After the Supreme Court upheld Trump’s third stab at the Muslim ban in 2018, Newland says she felt a need to reflect on the projects she had been assigned which ranged from actions aimed at undocumented residents to shielding Trump’s naked corruption from legal consequences. Soon after, she decided that in staying she would ultimately accomplish more ill than good for the country and quit.

At the time, she thought that her colleagues who chose to remain might manage to eke out some positive outcomes. “I was wrong,” she now realizes. Newland believes that if the DOJ had responded with a more robust opposition to Trump’s actions he would have had far less success with them.

“Watching the Trump campaign’s attacks on the election results, I now see what might have happened if, rather than nip and tuck the Trump agenda, responsible Justice Department attorneys had collectively — ethically, lawfully — refused to participate in President Trump’s systematic attacks on our democracy from the beginning.
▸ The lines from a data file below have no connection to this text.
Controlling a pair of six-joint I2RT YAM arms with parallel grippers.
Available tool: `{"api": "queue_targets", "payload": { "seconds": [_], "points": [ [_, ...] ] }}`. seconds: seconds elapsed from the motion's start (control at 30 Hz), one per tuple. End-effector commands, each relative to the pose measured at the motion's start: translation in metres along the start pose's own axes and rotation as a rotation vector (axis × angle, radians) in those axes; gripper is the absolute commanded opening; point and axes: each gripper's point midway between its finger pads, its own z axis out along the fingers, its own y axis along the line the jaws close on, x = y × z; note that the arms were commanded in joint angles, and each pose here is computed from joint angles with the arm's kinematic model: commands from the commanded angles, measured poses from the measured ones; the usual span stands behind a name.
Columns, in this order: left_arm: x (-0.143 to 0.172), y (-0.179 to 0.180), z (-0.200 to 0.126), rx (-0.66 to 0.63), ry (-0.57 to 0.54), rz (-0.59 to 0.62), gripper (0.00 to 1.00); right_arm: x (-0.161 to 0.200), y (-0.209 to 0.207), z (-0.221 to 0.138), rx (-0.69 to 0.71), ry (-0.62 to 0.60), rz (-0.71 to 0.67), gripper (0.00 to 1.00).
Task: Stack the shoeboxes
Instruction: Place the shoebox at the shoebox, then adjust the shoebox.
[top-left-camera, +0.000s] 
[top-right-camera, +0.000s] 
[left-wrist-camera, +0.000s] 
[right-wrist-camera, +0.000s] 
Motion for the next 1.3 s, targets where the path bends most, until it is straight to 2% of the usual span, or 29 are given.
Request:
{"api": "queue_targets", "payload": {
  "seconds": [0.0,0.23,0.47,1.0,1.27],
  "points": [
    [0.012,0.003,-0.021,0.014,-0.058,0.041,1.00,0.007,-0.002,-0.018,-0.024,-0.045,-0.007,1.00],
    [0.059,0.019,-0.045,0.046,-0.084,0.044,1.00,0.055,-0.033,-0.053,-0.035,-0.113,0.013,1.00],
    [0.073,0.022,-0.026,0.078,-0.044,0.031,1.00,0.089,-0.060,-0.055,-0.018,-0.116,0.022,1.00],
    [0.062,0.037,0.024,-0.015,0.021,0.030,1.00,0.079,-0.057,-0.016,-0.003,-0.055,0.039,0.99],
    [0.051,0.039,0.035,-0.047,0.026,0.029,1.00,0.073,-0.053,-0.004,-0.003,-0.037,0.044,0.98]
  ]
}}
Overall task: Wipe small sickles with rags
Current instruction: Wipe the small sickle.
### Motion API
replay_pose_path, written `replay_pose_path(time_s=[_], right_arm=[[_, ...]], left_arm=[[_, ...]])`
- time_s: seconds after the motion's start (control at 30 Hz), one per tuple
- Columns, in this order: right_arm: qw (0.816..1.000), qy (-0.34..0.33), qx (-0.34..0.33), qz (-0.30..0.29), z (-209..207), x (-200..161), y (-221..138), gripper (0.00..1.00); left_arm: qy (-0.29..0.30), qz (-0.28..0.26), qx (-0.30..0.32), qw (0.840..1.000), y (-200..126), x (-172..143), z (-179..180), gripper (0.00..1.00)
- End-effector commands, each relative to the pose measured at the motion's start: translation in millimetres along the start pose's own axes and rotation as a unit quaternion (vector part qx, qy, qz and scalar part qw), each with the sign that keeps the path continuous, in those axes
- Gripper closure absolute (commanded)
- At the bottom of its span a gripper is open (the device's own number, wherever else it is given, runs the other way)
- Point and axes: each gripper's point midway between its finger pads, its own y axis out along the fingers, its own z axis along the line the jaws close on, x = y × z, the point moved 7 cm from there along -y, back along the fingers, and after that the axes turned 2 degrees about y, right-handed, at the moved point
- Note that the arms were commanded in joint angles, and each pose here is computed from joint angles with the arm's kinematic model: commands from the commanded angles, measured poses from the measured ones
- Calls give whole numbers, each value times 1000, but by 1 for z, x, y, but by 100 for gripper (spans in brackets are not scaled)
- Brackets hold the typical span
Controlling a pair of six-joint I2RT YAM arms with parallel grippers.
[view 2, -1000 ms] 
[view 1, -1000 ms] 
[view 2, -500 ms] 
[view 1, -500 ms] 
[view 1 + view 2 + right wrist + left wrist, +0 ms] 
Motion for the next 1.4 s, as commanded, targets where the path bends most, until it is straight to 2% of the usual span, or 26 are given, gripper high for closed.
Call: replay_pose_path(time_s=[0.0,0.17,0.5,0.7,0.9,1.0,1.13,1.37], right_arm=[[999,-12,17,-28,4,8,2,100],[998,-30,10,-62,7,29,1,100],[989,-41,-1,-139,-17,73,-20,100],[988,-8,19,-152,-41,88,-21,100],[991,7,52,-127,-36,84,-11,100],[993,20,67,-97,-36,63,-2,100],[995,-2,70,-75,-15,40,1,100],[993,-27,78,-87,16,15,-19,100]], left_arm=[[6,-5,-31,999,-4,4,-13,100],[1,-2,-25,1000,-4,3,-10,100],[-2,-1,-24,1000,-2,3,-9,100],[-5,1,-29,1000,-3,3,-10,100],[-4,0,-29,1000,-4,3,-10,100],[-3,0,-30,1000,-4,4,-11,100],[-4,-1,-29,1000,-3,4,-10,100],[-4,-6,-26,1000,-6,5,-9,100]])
The attacks would have failed,” she writes.

Newland believes that the president’s recent attempts to overturn President-elect Bide legitimate electoral win would be seen in a much harsher light if officials had left the DOJ en masse when it first became clear what kind of agenda Trump was going to pursue. She points out that had these career professionals abandoned him, the president would have been forced to rely on the hack lawyers he ultimately deployed in the wake of the election. To illustrate her point, she asks us to imagine how much different (and less successfully) the Muslim ban would have gone if it was Rudy Giuliani hired to argue for it in court.

Towards the end of her piece, Newland says she is “haunted” by her actions and admits that she and her colleagues “enabled” the very destruction they were hoping to mitigate. Regardless of their intentions, she believes they were “complicit.” She offers the country an apology and warns government lawyers to learn from her experiences going forward to ensure that what happened under Trump never happens again.

Newland appears sincere in her convictions and regrets, but like others who served under Trump, one can’t be certain that her decision to stay for two years was really rooted in a desire to minimize damage rather than a simple desire to keep a prestigious job. Ultimately, the intention matters far less than the effects and the effects are manifold and monstrous.

Read the original article here.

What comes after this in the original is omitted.